Addresses of TLS variables are kept alive across fiber/stack-full coroutine context switches which may result in a crash #98479
Description
; llc --relocation-model=pic ./tls.ll
@tls_foo = hidden thread_local global ptr null, align 8
; Function Attrs: mustprogress nounwind sspstrong uwtable
define hidden noundef i32 @_Z4testv() #0 {
entry:
%0 = call align 8 ptr @llvm.threadlocal.address.p0(ptr align 8 @tls_foo)
%1 = load ptr, ptr %0, align 8
call void @_Z8do_stuffPv(ptr noundef %1)
%2 = call align 8 ptr @llvm.threadlocal.address.p0(ptr align 8 @tls_foo)
%3 = load ptr, ptr %2, align 8
call void @_Z8do_stuffPv(ptr noundef %3)
ret i32 0
}
declare void @_Z8do_stuffPv(ptr noundef) #1
; Function Attrs: nocallback nofree nosync nounwind speculatable willreturn memory(none)
declare nonnull ptr @llvm.threadlocal.address.p0(ptr nonnull)Output:
_Z4testv: # @_Z4testv
.cfi_startproc
# %bb.0: # %entry
pushq %rbx
.cfi_def_cfa_offset 16
.cfi_offset %rbx, -16
leaq tls_foo@TLSLD(%rip), %rdi
callq __tls_get_addr@PLT
movq %rax, %rbx
movq tls_foo@DTPOFF(%rax), %rdi
callq _Z8do_stuffPv@PLT
; The address of tls_foo should be reloaded here.

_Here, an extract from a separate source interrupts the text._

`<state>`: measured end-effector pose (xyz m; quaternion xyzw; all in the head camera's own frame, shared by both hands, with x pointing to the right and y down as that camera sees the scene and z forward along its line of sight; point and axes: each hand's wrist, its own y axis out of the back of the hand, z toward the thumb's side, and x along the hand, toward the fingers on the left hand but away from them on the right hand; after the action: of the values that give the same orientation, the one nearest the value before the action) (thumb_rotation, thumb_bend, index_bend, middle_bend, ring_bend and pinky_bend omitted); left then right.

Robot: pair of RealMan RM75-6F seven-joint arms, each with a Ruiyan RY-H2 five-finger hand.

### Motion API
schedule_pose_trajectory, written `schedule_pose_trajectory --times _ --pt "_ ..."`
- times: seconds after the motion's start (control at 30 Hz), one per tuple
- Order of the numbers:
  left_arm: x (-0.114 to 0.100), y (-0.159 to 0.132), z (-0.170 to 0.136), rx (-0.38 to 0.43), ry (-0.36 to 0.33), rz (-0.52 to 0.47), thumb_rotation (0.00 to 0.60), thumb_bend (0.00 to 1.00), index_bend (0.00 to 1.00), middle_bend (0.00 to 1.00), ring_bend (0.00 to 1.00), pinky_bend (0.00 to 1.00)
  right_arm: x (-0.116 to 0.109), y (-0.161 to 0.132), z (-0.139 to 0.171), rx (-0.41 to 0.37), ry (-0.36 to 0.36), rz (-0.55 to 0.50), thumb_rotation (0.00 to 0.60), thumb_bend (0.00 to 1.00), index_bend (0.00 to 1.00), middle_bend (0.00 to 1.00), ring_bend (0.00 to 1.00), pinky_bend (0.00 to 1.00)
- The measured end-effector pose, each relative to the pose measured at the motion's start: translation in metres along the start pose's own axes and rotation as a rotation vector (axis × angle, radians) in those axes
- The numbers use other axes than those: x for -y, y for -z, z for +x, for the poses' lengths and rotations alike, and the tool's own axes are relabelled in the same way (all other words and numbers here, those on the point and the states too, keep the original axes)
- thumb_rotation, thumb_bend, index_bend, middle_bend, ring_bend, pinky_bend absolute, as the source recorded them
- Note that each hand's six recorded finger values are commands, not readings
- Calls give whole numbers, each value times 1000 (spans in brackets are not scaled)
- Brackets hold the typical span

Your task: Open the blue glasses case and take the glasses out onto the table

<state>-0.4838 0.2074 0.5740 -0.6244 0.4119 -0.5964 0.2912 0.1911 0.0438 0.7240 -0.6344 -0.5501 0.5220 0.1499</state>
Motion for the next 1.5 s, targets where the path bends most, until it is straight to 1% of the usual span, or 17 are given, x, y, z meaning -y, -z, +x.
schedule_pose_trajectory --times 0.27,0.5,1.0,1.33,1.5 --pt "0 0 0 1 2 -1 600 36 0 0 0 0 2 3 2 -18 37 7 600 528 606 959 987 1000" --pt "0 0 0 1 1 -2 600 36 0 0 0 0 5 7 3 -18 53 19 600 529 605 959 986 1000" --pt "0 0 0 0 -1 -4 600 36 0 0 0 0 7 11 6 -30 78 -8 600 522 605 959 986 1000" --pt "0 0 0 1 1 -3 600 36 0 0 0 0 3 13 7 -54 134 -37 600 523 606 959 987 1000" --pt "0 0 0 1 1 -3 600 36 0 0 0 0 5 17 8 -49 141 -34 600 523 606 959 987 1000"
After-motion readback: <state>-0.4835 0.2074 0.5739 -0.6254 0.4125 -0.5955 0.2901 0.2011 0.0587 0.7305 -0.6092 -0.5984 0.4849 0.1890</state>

movq tls_foo@DTPOFF(%rbx), %rdi
callq _Z8do_stuffPv@PLT
xorl %eax, %eax
popq %rbx
.cfi_def_cfa_offset 8
retqIn our (Sony's) private repro test is executing on a fiber created by an M:N fiber library (stack-full coroutines) and do_stuff causes the fiber to be suspended.
When test resumes execution it's likely that it won't be running on the same OS thread as it was before it was suspended.
This means that the TLS address loaded won't be valid on the new thread and will cause a crash.
MSVC has the /GT commandline option which makes it reload the TLS address before each load of a TLS variable and I think we probably need something similar in LLVM.